== Exercise details ==
In the listing below, the lines starting with the line with "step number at" and going on through the line with "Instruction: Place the" are to be reproduced exactly, and only those.

== Data to process ==

=-=-=-=-=

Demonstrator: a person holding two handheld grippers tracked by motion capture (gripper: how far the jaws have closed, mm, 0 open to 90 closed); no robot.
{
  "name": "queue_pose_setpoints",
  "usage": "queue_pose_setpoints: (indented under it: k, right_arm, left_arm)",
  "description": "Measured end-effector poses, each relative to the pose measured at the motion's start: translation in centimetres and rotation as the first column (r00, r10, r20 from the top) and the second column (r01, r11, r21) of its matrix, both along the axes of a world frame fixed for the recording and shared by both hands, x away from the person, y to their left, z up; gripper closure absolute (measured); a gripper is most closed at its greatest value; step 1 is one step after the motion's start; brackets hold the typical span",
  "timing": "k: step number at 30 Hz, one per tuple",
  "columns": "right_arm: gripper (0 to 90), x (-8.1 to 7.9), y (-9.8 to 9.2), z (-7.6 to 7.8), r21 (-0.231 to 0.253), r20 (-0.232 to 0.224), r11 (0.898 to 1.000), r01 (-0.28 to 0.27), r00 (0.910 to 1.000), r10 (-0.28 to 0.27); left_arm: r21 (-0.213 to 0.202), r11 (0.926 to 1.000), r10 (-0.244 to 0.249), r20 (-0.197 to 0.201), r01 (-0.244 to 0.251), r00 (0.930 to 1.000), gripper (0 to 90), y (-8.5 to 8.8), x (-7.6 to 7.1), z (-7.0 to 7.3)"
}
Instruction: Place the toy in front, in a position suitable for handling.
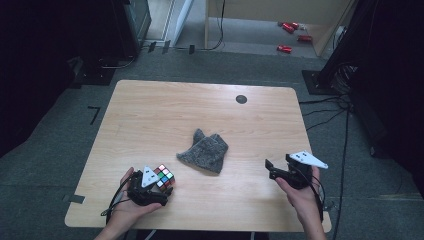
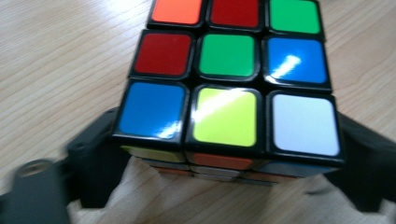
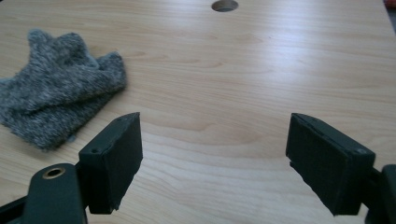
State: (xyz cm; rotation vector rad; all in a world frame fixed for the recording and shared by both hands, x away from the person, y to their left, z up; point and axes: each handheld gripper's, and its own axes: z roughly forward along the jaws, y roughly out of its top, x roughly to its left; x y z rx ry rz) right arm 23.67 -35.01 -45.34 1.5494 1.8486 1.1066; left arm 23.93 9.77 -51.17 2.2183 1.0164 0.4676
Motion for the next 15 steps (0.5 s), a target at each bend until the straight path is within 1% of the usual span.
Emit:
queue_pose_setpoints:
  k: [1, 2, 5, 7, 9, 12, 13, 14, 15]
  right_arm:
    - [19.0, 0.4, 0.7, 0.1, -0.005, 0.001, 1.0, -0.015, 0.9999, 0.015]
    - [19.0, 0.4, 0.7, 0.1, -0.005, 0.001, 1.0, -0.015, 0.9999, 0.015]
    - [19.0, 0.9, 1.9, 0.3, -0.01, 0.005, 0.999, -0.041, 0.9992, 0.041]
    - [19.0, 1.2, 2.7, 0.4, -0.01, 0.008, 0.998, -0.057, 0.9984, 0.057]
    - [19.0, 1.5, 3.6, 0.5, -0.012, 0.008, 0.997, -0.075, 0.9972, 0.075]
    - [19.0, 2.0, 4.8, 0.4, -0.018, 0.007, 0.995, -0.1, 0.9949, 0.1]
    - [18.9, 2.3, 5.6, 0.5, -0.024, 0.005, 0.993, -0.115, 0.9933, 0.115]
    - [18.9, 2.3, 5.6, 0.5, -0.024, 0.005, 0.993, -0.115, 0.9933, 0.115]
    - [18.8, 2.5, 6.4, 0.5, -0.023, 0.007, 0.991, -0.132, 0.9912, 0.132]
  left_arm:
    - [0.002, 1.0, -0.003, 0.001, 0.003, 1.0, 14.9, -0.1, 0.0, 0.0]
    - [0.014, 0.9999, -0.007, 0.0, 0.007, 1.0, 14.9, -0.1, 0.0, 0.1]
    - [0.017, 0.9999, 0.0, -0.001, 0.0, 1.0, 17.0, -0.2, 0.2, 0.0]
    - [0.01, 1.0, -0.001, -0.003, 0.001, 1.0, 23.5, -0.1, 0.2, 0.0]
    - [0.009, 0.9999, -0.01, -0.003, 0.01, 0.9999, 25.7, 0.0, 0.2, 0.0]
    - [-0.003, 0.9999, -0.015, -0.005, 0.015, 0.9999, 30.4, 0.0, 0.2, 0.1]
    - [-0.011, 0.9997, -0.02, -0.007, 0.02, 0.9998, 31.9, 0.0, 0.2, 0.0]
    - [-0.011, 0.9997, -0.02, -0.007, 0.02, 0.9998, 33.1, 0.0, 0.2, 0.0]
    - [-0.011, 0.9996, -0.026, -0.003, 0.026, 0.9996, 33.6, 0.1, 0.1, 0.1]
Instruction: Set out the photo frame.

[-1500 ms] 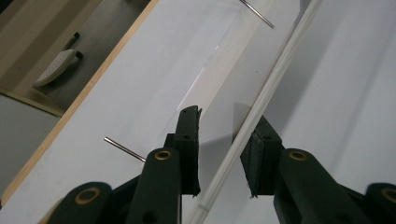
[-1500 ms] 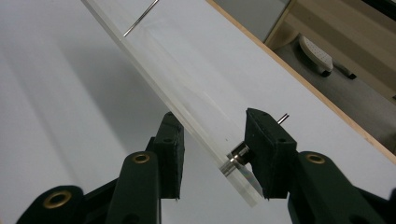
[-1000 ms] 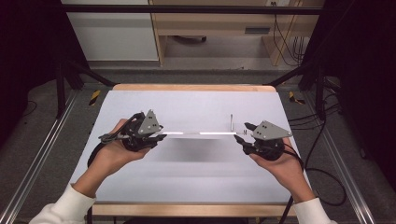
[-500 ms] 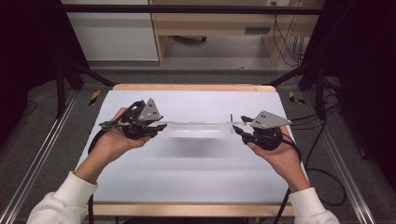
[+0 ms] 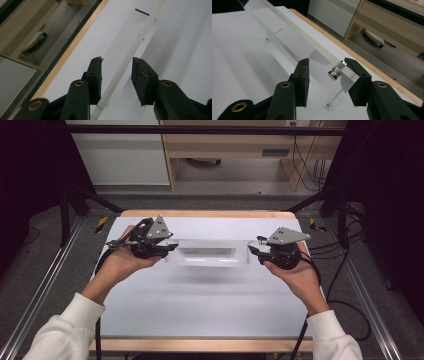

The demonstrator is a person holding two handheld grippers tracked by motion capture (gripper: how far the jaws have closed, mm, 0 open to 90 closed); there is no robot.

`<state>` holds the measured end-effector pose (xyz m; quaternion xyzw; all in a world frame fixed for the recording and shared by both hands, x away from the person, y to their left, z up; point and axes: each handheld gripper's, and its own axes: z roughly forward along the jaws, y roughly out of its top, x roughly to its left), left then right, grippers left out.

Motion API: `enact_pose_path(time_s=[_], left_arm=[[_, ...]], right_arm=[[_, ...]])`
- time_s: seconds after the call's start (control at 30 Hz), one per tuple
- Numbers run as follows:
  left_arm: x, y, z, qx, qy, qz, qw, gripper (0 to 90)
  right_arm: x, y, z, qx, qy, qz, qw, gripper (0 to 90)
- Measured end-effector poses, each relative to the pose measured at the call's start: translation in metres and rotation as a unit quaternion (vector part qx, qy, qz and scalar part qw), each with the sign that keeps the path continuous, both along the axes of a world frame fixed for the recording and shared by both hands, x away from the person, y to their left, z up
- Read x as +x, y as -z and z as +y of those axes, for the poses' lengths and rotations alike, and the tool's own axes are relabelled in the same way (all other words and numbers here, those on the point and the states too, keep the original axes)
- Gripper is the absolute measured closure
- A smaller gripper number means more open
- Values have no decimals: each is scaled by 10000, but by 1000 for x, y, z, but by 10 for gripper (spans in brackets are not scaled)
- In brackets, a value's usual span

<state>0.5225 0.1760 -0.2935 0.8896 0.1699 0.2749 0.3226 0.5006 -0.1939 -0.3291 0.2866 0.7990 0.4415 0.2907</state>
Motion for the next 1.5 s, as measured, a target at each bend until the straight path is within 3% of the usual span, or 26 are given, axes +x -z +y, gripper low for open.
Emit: enact_pose_path(time_s=[0.03,0.07,0.1,0.13,0.17,0.23,0.27,0.3,0.33,0.37,0.43,0.47,0.5,0.53,0.63,0.67,0.7,0.73,0.77,0.83,1.07,1.23,1.27,1.3,1.37,1.5], left_arm=[[1,-1,1,43,26,-43,10000,591],[3,-3,3,-138,9,-135,9998,570],[3,-3,3,-138,9,-135,9998,541],[4,-7,5,-466,-71,-255,9986,488],[4,-9,5,-614,-92,-316,9976,447],[3,-11,6,-726,-135,-398,9965,375],[1,-15,7,-965,-225,-502,9938,333],[1,-15,7,-965,-225,-502,9938,298],[-3,-19,9,-1224,-398,-619,9898,253],[-3,-19,9,-1224,-398,-619,9898,218],[-12,-22,16,-1706,-583,-668,9813,185],[-12,-22,16,-1706,-583,-668,9813,165],[-17,-21,20,-1896,-702,-596,9775,145],[-17,-21,20,-1896,-702,-596,9775,133],[-26,-15,31,-2131,-960,-448,9713,111],[-26,-15,31,-2131,-960,-448,9713,110],[-31,-10,38,-2170,-1212,-492,9674,111],[-31,-10,38,-2170,-1212,-492,9674,110],[-35,-4,46,-2278,-1324,-458,9636,109],[-38,4,54,-2360,-1426,-405,9604,108],[-45,33,68,-2301,-1575,-112,9603,100],[-44,59,75,-2307,-1689,113,9582,96],[-42,72,76,-2269,-1764,212,9576,96],[-42,72,76,-2269,-1764,212,9576,96],[-40,90,77,-2141,-1865,377,9581,96],[-44,102,77,-2015,-1942,385,9593,97]], right_arm=[[2,-1,0,19,-2,10,10000,569],[6,-2,-1,55,-1,33,10000,568],[8,-3,-1,75,1,36,10000,568],[9,-3,-1,82,1,44,10000,568],[11,-4,-1,87,7,51,9999,567],[14,-4,-2,127,9,68,9999,565],[15,-5,-2,134,16,82,9999,565],[15,-5,-2,134,16,82,9999,565],[17,-6,-2,168,31,91,9998,562],[17,-6,-2,168,31,91,9998,562],[21,-6,-2,272,43,108,9996,557],[21,-6,-2,272,43,108,9996,557],[24,-6,-3,325,67,112,9994,554],[24,-6,-3,325,67,112,9994,554],[30,-7,-3,417,106,138,9990,547],[30,-7,-3,417,106,138,9990,547],[34,-8,-3,452,122,140,9988,545],[35,-8,-3,458,134,147,9988,543],[37,-8,-3,491,144,163,9986,541],[41,-9,-3,546,155,172,9982,538],[54,-10,-3,711,241,247,9969,527],[60,-10,-4,800,273,283,9960,523],[63,-10,-4,840,299,296,9956,521],[63,-10,-4,840,299,296,9956,521],[68,-10,-4,928,299,328,9947,520],[74,-11,-4,942,323,359,9944,519]])
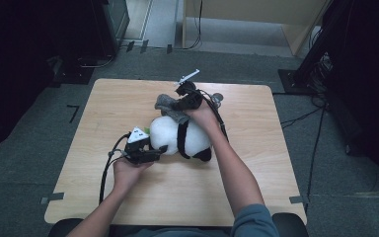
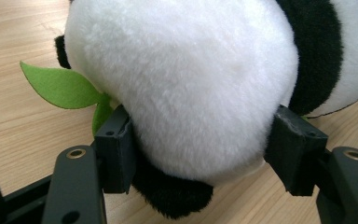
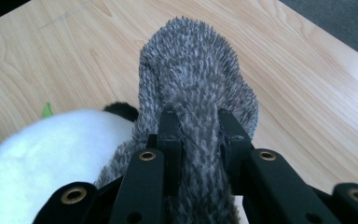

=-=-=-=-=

== Response to this task ==
  "timing": "k: step number at 30 Hz, one per tuple",
  "columns": "right_arm: gripper (0 to 90), x (-8.1 to 7.9), y (-9.8 to 9.2), z (-7.6 to 7.8), r21 (-0.231 to 0.253), r20 (-0.232 to 0.224), r11 (0.898 to 1.000), r01 (-0.28 to 0.27), r00 (0.910 to 1.000), r10 (-0.28 to 0.27); left_arm: r21 (-0.213 to 0.202), r11 (0.926 to 1.000), r10 (-0.244 to 0.249), r20 (-0.197 to 0.201), r01 (-0.244 to 0.251), r00 (0.930 to 1.000), gripper (0 to 90), y (-8.5 to 8.8), x (-7.6 to 7.1), z (-7.0 to 7.3)"
}
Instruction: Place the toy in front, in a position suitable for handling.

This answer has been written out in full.